Merge ~rafaeldtinoco/ubuntu/+source/qemu:lp1805256-groovy into ubuntu/+source/qemu:ubuntu/devel

Proposed by Rafael David Tinoco
Status: Merged
Approved by: Rafael David Tinoco
Approved revision: 0afd3d59ea4c1a9c93bda2fb3e49cb9584224b11
Merge reported by: Christian Ehrhardt 
Merged at revision: 0afd3d59ea4c1a9c93bda2fb3e49cb9584224b11
Proposed branch: ~rafaeldtinoco/ubuntu/+source/qemu:lp1805256-groovy
Merge into: ubuntu/+source/qemu:ubuntu/devel
Diff against target: 310 lines (+279/-0)
4 files modified
debian/changelog (+8/-0)
debian/patches/series (+2/-0)
debian/patches/ubuntu/lp-1805256-aio-wait_delegate_poll_aioctx_bql.patch (+110/-0)
debian/patches/ubuntu/lp-1805256-async_use_explicit_mem_barriers.patch (+159/-0)
Reviewer Review Type Date Requested Status
Christian Ehrhardt  (community) Approve
Rafael David Tinoco (community) Approve
dann frazier (community) Approve
Canonical Server Pending
Review via email: mp+383530@code.launchpad.net
To post a comment you must log in.
Revision history for this message
Rafael David Tinoco (rafaeldtinoco) wrote :

[Impact]

* QEMU locking primitives might face a race condition in QEMU Async I/O bottom halves scheduling. This leads to a dead lock making either QEMU or one of its tools to hang indefinitely.

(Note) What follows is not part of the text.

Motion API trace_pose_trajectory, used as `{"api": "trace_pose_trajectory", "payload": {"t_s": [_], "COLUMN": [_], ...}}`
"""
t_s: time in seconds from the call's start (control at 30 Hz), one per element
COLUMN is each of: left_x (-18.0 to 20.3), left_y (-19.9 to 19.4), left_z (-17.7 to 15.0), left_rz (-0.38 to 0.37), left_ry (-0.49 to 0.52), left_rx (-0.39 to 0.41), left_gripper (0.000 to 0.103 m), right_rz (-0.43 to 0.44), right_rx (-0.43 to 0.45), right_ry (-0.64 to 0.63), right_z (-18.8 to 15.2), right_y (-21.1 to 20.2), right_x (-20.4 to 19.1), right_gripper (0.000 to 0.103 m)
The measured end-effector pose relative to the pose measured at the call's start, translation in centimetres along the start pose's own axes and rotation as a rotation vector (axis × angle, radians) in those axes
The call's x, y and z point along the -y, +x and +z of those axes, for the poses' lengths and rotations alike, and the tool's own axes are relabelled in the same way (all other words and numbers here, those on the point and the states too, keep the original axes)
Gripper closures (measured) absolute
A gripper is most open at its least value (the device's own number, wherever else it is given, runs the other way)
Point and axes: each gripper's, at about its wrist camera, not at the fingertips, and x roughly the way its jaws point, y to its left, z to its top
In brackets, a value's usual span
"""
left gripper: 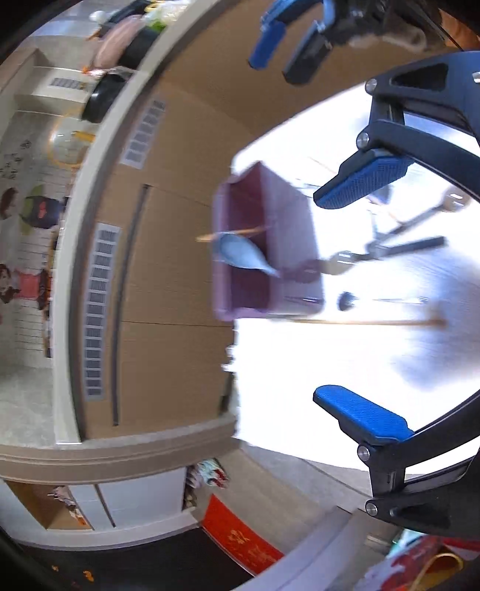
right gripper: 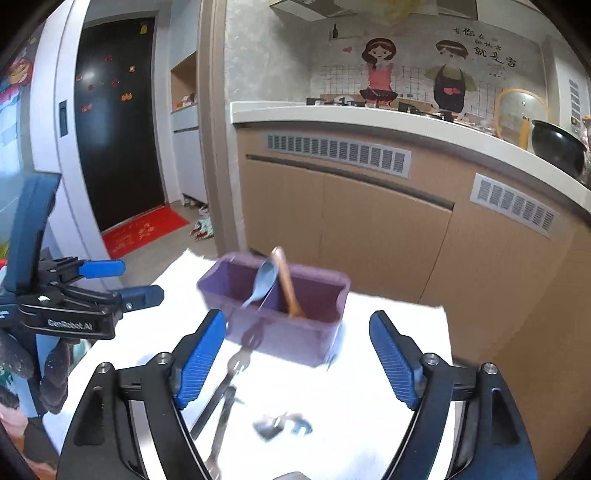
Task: Organize utensils
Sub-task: 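Withdraw both tools from the caddy back over the table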
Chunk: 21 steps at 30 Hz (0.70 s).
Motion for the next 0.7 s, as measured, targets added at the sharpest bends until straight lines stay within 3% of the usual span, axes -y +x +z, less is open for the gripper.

-> Despite a single patch was mentioned by HWE team, checking upstream repository I saw that there were 3 aarch related fixes in the same merged.

One of those is unrelated to LP: #1805256:

3. aio-posix: signal-proof fdmon-io_uring

So I'm not suggesting. The other 2 patches are:

1. aio-wait: delegate polling of main AioContext if BQL not held

 - a NULL from qemu_get_current_aio_context() makes AIO_WAIT_WHILE()
   to invoke aio_poll() directly - when savevm/restorevm - and that
   is incorrect if qemu big lock is not held: aio_pol() should never
   run concurrently with other concurrent I/O threads.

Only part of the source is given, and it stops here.